- _Source information_

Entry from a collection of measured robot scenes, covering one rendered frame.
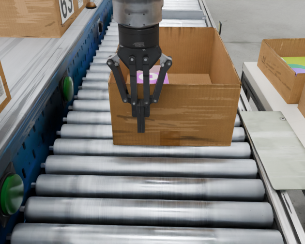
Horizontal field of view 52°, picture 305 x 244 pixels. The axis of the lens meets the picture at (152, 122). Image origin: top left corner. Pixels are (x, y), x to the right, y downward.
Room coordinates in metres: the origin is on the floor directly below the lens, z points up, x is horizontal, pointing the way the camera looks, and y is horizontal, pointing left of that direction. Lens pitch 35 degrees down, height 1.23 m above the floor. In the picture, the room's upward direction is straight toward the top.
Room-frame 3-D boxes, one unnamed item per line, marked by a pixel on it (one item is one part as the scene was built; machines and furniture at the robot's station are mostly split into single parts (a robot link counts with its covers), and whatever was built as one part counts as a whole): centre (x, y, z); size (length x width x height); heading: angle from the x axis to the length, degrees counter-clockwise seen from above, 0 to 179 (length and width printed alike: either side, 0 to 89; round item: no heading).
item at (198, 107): (0.79, -0.05, 0.83); 0.39 x 0.29 x 0.17; 179
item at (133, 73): (0.56, 0.04, 0.95); 0.04 x 0.01 x 0.11; 178
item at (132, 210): (0.41, 0.01, 0.72); 0.52 x 0.05 x 0.05; 88
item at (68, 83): (0.78, 0.23, 0.81); 0.07 x 0.01 x 0.07; 178
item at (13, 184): (0.39, 0.25, 0.81); 0.07 x 0.01 x 0.07; 178
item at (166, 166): (0.54, 0.01, 0.72); 0.52 x 0.05 x 0.05; 88
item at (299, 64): (0.94, -0.48, 0.79); 0.19 x 0.14 x 0.02; 3

- _Work instructions_
Look for the string "origin" in the listing above and copy every line holding it.

- _Answer_
Horizontal field of view 52°, picture 305 x 244 pixels. The axis of the lens meets the picture at (152, 122). Image origin: top left corner. Pixels are (x, y), x to the right, y downward.
Room coordinates in metres: the origin is on the floor directly below the lens, z points up, x is horizontal, pointing the way the camera looks, and y is horizontal, pointing left of that direction. Lens pitch 35 degrees down, height 1.23 m above the floor. In the picture, the room's upward direction is straight toward the top.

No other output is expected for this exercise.